The “gut microbiota-gut-kidney axis” theory was first proposed to explain how changes in gut microecology affect chronic kidney disease through regulation of metabolites (Nouri et al., 2022). Recent studies have found that a decrease in the abundance of intestinal probiotics in animal models of chronic kidney disease, accompanied by an increase in the abundance of pathogenic bacteria, which causes dyshomeostasis of intestinal flora, directly destroys intestinal barrier function and leads to bacterial translocation and the accumulation of enterogenous uremic toxins in the blood, thereby activating renal inflammation, oxidative stress and fibrosis pathways (Plata et al., 2019; Li et al., 2023a). In addition, excessive metabolic waste cannot be fully excreted by the kidney and re-enters the intestine, further aggravating the imbalance of intestinal flora and leading to the sustainable development of the disease. Therefore, the discovery or development of effective drugs through the “gut microbiota - enteric-kidney axis” is of great significance for the treatment of kidney diseases (Hsu and Tain, 2022). At present, there are still gaps in the research on the role and mechanism of “gut - kidney axis” in natural compounds on chronic kidney injury caused by heavy metals in animals, which is also the focus of the scientific community in recent years.

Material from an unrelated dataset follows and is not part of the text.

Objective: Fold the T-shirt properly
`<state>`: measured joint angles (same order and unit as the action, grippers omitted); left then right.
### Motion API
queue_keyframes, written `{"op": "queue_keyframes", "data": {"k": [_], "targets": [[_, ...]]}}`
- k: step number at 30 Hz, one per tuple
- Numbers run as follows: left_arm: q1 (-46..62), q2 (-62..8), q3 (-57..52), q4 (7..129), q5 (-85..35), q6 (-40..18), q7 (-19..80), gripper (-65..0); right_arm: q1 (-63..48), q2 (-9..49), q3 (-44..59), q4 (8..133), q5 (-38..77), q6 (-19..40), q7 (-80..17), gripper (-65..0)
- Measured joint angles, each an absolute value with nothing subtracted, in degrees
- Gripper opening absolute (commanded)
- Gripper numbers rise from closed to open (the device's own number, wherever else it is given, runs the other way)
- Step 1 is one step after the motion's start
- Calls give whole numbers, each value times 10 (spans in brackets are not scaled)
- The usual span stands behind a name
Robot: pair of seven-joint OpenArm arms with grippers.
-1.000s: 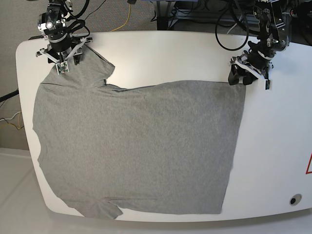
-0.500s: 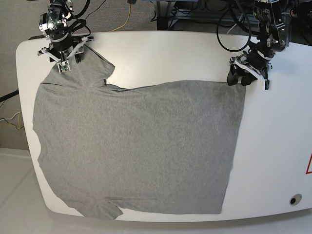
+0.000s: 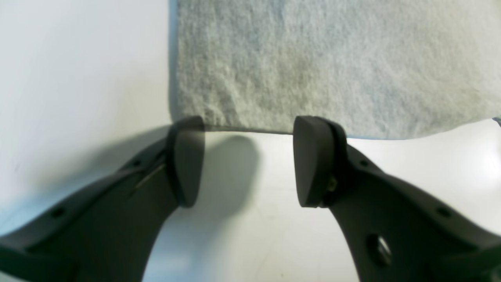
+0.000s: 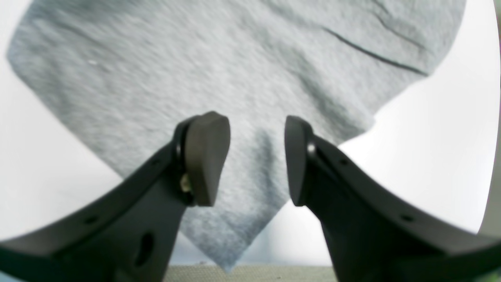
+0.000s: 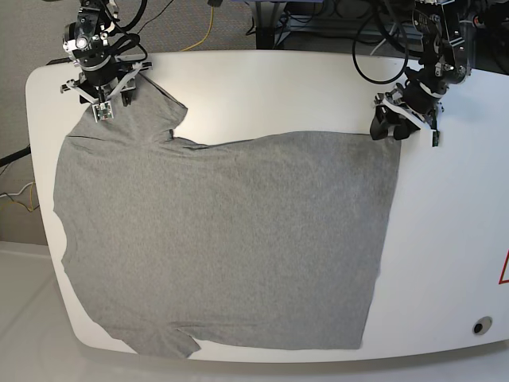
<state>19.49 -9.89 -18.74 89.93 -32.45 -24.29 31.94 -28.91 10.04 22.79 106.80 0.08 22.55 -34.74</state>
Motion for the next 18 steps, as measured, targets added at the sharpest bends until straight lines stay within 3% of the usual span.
{"op": "queue_keyframes", "data": {"k": [12,18], "targets": [[193,-96,-193,899,-325,-252,321,-320,-286,100,228,1072,1,228,-347,-381],[190,-91,-202,899,-317,-251,322,-418,-280,101,225,1071,1,227,-349,-381]]}}
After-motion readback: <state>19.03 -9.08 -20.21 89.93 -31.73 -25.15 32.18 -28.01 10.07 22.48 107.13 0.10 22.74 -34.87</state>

Studies have confirmed that high levels of Zn can induce kidney damage (Ratn et al., 2018). At the same time, hesperidin has been shown to have significant effects in maintaining intestinal flora homeostasis and alleviating kidney injury, but its underlying mechanism is still unclear (Mas-Capdevila et al., 2020). In this study, pigs were used as experimental animals, and hesperidin was used for treatment based on the establishment of a pathological injury model of high levels of Zn. Based on the theory of “intestinal microbiota - enteric-kidney axis”, changes in intestinal flora structure and metabolites, changes in intestinal barrier function, renal function, and dynamic processes of autophagy and apoptosis were detected by detecting changes in intestinal flora of pigs. Further, the mechanism of “intestinal flora - intestinal renal axis” in hesperidin alleviating kidney injury caused by Zn poisoning was discussed, which laid a foundation for elucidation of the protective mechanism of hesperidin in regulating kidney injury of pigs with high levels of Zn.

2 Materials and methods

2.1 Animal treatment

A total of 80 weaned pigs, one-month-old (approximate 10 kg) were fed with basal mixed ration for one week during adaptive phase (Supplementary Table S1). Pigs were randomly divided into four groups: control (75 mg/kg anhydrous Zn sulfate), Zn group (1500 mg/kg anhydrous Zn sulfate), Zn+hes group (1500 mg/kg anhydrous Zn sulfate + 150 mg/kg hesperidin), and hes group (150 mg/kg hesperidin). The feed was supplemented with anhydrous Zn sulfate and/or hesperidin, and the periods lasted for 40 days. The samples were collected under anesthesia (sodium pentobarbital) on day 40. The experiment was approved from the Animal Care and Use Committee of Chongqing Three Gorges Vocational College.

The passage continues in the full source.